The guy with the bad haircut, the heir to the Land of Hermits—Kim Jong Un. When you type ‘Kim’ into Google’s search bar, The Great Leader is the first hit. And he’s often wearing a Nehru jacket, as though he was the fifth member of the 60’s band, Herman’s Hermits. How do you sing Mrs. Brown You’ve Got A Lovely Daughter in Korean?
He and his most loyal Herman’s Hermits sycophants are fun to watch on television. They are always clapping. Maybe they’d just watched North Koreas’ version of the play, Hamilton.
Are all the clappers so enthralled with the Great Leader’s divine actions, or are they simply afraid to be the first person to stop clapping?
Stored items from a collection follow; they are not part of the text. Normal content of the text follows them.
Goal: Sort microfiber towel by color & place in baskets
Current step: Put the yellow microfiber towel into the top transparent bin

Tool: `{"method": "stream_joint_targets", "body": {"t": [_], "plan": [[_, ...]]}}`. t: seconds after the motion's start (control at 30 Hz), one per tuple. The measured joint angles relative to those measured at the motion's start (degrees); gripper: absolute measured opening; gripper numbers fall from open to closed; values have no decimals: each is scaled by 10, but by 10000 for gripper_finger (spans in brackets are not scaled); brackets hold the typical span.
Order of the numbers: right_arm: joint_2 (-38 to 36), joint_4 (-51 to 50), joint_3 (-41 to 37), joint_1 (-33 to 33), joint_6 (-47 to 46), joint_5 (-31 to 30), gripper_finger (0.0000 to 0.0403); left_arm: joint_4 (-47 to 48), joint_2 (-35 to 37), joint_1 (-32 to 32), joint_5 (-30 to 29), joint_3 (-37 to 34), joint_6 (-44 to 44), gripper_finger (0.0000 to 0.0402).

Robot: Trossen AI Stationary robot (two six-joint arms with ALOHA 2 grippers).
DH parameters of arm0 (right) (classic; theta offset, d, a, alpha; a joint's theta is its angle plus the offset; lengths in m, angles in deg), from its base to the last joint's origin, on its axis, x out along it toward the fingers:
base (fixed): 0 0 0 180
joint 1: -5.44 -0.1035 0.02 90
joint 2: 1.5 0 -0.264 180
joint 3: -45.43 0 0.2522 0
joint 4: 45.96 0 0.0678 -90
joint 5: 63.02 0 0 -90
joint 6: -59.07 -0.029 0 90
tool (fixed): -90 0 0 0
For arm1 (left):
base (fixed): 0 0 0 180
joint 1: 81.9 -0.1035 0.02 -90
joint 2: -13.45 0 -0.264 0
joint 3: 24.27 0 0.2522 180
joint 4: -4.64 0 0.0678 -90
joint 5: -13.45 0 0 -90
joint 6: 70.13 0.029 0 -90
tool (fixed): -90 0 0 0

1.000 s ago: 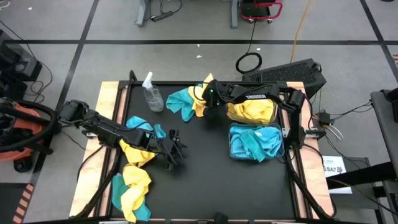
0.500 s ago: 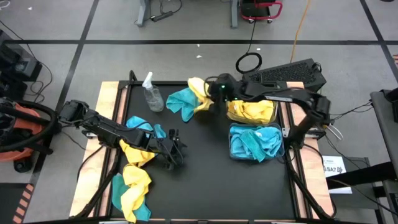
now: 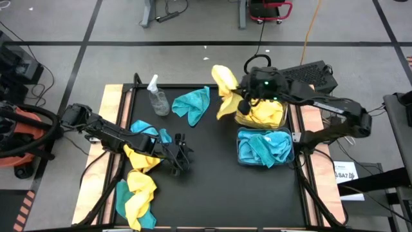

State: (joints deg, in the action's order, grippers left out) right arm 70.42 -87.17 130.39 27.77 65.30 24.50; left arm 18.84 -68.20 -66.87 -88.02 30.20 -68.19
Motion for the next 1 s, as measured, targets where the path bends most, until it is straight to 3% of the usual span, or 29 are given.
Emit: {"method": "stream_joint_targets", "body": {"t": [0.23,0.37,0.53,1.0], "plan": [[-60,-144,0,1,-38,-80,0,0,0,0,-1,0,1,228],[-64,-232,0,1,-70,-101,0,-3,0,-1,-7,0,4,228],[-51,-326,-1,1,-98,-181,0,-21,0,-4,-8,0,4,228],[13,-289,-117,6,-101,-200,0,-30,0,-4,-8,0,-1,228]]}}
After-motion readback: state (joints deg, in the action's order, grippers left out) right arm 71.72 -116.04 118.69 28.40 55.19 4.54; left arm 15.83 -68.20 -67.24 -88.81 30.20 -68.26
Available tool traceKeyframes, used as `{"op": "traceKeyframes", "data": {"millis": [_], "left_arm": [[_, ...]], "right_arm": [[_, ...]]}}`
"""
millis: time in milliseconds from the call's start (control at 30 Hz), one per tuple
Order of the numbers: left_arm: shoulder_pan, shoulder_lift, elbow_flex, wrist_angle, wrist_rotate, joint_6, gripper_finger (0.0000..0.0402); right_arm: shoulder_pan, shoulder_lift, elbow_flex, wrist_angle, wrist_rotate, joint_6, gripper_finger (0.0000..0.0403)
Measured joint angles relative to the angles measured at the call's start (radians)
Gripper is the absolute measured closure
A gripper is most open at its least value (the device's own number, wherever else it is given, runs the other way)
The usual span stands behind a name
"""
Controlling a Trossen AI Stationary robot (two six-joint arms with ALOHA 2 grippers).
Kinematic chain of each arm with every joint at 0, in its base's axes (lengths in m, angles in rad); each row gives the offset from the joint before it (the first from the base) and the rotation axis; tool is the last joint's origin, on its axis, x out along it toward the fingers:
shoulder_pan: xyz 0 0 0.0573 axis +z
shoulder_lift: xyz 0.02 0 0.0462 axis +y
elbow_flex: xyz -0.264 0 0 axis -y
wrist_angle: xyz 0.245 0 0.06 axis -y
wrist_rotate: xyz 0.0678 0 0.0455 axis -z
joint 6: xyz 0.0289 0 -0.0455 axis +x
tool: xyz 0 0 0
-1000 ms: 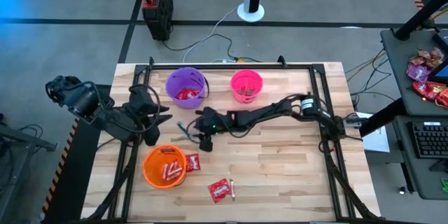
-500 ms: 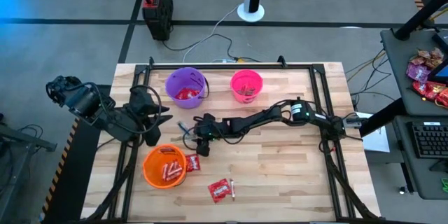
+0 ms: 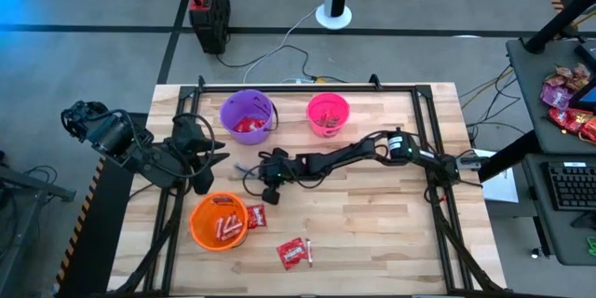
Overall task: Sort candy by brand, put in halloween buckets
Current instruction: Put the transparent blue candy into the pink bucket
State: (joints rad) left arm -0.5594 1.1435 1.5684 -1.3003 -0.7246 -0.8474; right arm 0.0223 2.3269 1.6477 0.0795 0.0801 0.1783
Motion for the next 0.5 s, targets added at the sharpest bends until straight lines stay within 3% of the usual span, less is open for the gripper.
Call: {"op": "traceKeyframes", "data": {"millis": [333,500], "left_arm": [[0.000,0.000,0.000,-0.005,-0.001,0.010,0.0288],[0.000,0.000,0.000,-0.006,-0.023,0.035,0.0288]], "right_arm": [[-0.005,-0.166,-0.004,-0.340,-0.005,-0.046,0.0394],[-0.011,-0.210,-0.004,-0.530,-0.070,-0.016,0.0394]]}}
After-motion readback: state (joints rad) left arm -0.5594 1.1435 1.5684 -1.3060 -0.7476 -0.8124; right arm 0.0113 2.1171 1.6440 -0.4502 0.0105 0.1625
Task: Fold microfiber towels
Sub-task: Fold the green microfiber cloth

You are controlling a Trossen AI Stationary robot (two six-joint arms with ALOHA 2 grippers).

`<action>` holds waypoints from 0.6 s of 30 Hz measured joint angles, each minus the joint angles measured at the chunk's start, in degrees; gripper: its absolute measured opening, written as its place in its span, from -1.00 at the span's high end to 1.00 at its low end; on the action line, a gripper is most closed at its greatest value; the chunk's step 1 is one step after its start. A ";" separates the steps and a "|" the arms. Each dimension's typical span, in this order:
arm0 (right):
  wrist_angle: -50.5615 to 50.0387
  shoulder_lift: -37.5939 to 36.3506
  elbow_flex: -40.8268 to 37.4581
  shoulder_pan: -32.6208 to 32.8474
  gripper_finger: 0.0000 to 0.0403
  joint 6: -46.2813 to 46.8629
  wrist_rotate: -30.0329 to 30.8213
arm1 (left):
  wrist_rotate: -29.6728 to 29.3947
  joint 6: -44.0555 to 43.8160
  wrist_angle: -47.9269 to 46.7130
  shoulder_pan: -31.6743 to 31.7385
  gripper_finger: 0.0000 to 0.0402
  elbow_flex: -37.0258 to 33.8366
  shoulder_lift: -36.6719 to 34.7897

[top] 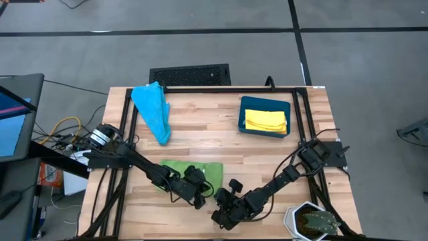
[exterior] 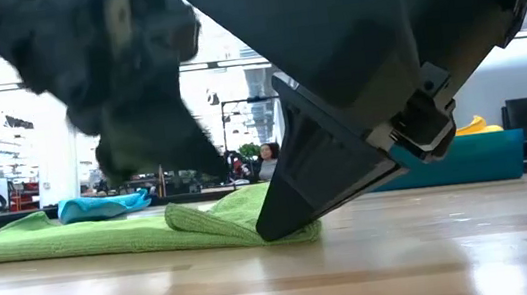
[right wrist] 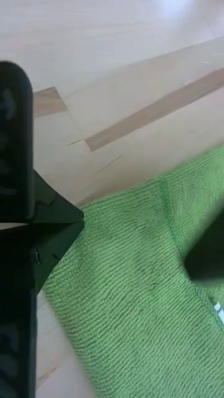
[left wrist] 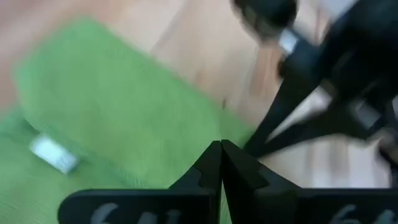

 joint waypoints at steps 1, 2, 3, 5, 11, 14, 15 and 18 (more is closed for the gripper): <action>-0.02 -0.02 0.00 0.00 0.89 0.02 -0.03 | -1.40 0.00 -0.09 -0.38 1.00 0.02 -0.86; -0.04 -0.02 0.00 0.00 0.89 0.22 -0.01 | -2.85 0.04 -0.26 -0.84 1.00 0.02 -1.46; -0.05 -0.02 -0.02 0.00 0.89 0.56 0.00 | -4.03 0.42 -0.59 -1.47 1.00 0.02 -1.72; -0.09 -0.02 -0.02 0.00 0.91 1.14 0.07 | -5.00 1.22 -1.77 -2.96 1.00 0.02 -1.76; -0.23 -0.02 -0.04 -0.11 0.90 1.28 0.08 | -7.24 1.86 -2.01 -5.87 1.00 0.02 1.30; -0.28 -0.02 -0.04 -0.11 0.89 1.28 0.05 | -7.79 1.24 -1.73 -6.23 1.00 0.02 2.56; -0.30 -0.02 -0.04 -0.11 0.89 1.28 0.03 | -7.84 1.19 -1.62 -6.23 1.00 0.02 2.94; -0.26 -0.02 -0.07 -0.11 0.90 1.28 0.03 | -7.37 1.17 -1.77 -6.23 1.00 0.04 4.41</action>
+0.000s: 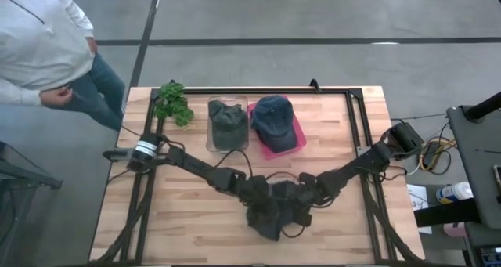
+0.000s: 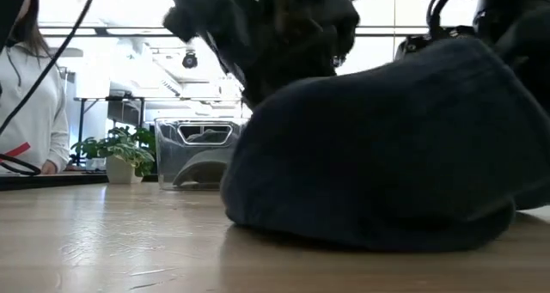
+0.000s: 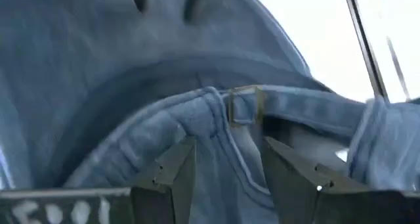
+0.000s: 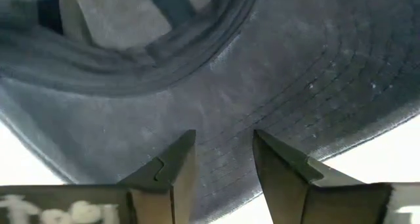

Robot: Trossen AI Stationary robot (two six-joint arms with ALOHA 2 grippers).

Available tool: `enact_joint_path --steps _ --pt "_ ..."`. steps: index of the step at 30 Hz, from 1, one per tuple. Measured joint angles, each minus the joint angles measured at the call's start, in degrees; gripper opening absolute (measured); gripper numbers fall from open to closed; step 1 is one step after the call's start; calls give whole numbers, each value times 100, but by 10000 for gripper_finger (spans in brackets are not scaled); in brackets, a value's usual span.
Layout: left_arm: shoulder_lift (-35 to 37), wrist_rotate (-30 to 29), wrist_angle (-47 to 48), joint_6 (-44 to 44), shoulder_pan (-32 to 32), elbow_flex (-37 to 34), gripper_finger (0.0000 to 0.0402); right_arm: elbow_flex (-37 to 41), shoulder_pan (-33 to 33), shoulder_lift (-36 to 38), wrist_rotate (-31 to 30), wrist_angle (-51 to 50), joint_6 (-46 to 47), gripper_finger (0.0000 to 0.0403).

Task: Pick & Place hat
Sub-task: Put the blue cap into the red bin

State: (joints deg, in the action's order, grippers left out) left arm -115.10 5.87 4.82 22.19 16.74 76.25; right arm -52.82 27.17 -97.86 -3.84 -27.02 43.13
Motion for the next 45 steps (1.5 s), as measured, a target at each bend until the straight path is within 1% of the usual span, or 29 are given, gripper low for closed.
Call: enact_joint_path --steps 2,6,10,16,20,24,27,30,32,36,39,42,45 --pt "-111 -36 -193 -23 -92 -4 165 0 -58 0 7 93 0 143" --pt "-259 -290 -500 -119 -283 -31 165 0 -184 0 174 280 -25 143" --pt "-288 -370 -564 -362 -387 -39 165 0 -250 0 234 449 -15 143" --pt "-324 -1426 -597 -297 -380 -63 165 -4 -306 20 270 643 -80 143" --pt "-435 -1739 -627 -308 -327 -65 165 -4 -330 24 270 642 -205 143" --pt "-567 -1799 -681 -261 -274 -66 165 -4 -334 85 282 618 -430 143" --pt "-584 -1818 -683 -259 -237 -66 165 -4 -334 320 281 587 -627 143" --pt "-442 -1779 -602 -251 -211 -78 165 -9 -337 618 278 372 -842 144" --pt "-225 -1770 -535 -285 -191 -72 165 -9 -355 748 278 274 -975 143" --pt "231 -1777 -417 -603 -112 -52 165 107 -375 714 290 124 -1054 144" --pt "449 -1713 -119 -670 1 -57 165 236 -384 623 415 108 -1006 141" --pt "487 -1586 29 -679 122 -63 165 348 -384 597 431 168 -973 137" --pt "327 -1424 17 -672 218 -160 165 375 -404 590 389 253 -975 132"
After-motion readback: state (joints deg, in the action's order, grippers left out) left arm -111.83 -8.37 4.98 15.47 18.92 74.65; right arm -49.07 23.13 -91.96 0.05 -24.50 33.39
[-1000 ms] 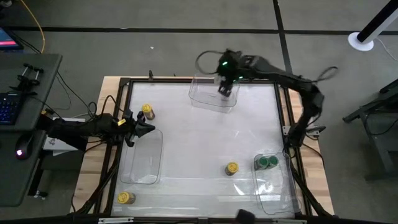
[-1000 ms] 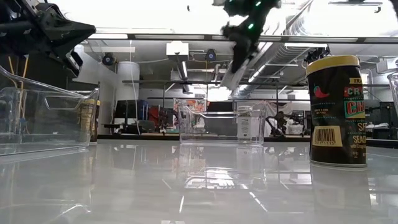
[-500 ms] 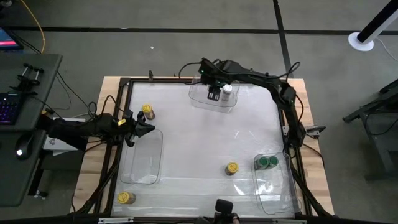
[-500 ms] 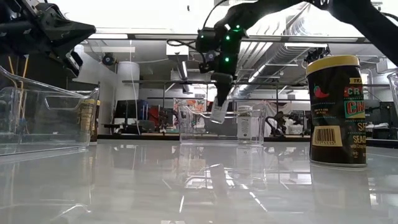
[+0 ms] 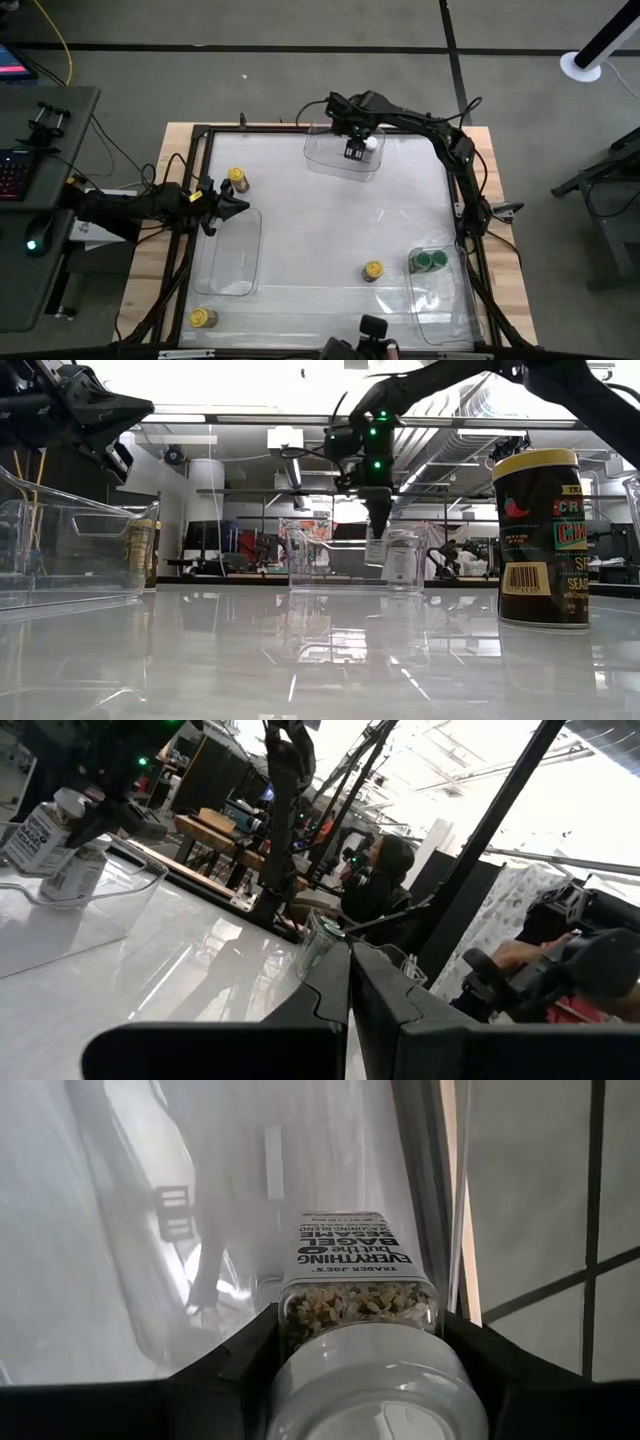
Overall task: Sort spices by type
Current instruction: Put the white seasoning bottle into the top transparent bin
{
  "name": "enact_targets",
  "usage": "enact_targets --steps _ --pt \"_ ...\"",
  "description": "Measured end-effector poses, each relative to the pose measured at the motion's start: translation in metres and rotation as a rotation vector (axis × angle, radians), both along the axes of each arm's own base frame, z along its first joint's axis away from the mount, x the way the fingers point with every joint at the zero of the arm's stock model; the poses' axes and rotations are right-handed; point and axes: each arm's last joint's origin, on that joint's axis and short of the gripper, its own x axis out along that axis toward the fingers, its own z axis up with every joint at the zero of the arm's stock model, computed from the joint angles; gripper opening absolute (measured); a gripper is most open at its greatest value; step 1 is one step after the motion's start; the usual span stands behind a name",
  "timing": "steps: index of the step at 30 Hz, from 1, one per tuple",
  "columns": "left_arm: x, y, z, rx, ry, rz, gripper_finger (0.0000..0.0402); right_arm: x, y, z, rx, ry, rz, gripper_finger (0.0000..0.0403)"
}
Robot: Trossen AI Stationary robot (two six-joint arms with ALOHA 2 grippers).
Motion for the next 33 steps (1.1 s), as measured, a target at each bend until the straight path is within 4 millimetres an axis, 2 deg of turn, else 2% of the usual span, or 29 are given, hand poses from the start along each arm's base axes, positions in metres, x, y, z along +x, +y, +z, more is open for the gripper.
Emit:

Whomever stops clapping first, whomever either stopped because his or her hands hurt, or because he or she was showing his or her independence to buck the norm, is in trouble. My guess is that person is not afforded the opportunity to show his or her independence a second time.
This week, the Hermit in Chief, announced that he is going to attack Guam. I doubt he can even spell Guam.
So much for my abridged version of All The News That’s Fit To Print.
The car driving in front of me today was a Tesla. Tesla, whether you like their cars or not, reinvented the automobile—like going from a horse and buggy to the Model-T. Every major car company on the planet believed their company had reinvented the automobile. Their reinvention was the creation of hybrids. Sometimes their cars ran on gas, and sometimes they ran on batteries. Those automobile manufacturers defined “innovation with a lower-case ‘i’. They needed an engine that ran on gas, and one that ran on electricity.
Along comes Tesla. Can you imagine how the first meeting of Tesla’s engineers went when Elon Musk told the designers to design a car without a gas tank, without carburetors, without distributors, and without mufflers?
Musk reinvented the automotive industry. And he did so in an industry whose idea of innovation was to redesign their cars from playing music on an 8-track tape player to one capable of playing music on a cassette tape. “Innovation with a lower-case ‘i’. Disruption with a lower-case “d”. Tesla ignored GM, Ford, Chrysler, Toyota, Nissan, Honda, BMW, and Mercedes.
Tesla is building a Gigafactory; the largest battery manufacturing plant in the world, while Ford’s engineers are debating whether their 2018 model cars should be painted in midnight blue or beige.
There is a significant difference between ‘innovation’ and ‘Innovation’.
Healthcare is deciding between midnight blue and beige. Healthcare is deciding between relevant and irrelevant. It is trying to decide between 8-track tapes and Pandora. Healthcare’s business model is mired in making marginal improvements on what was instead of what could be.
Healthcare cannot define what could be.
Most healthcare firms have someone in charge of ‘innovation.’ They have no one in charge of ‘Innovation’.
If you play the card game Bridge, there are over a quintillion possible different hands that can be dealt. If you play the healthcare game Consumerism, there is only one winning hand.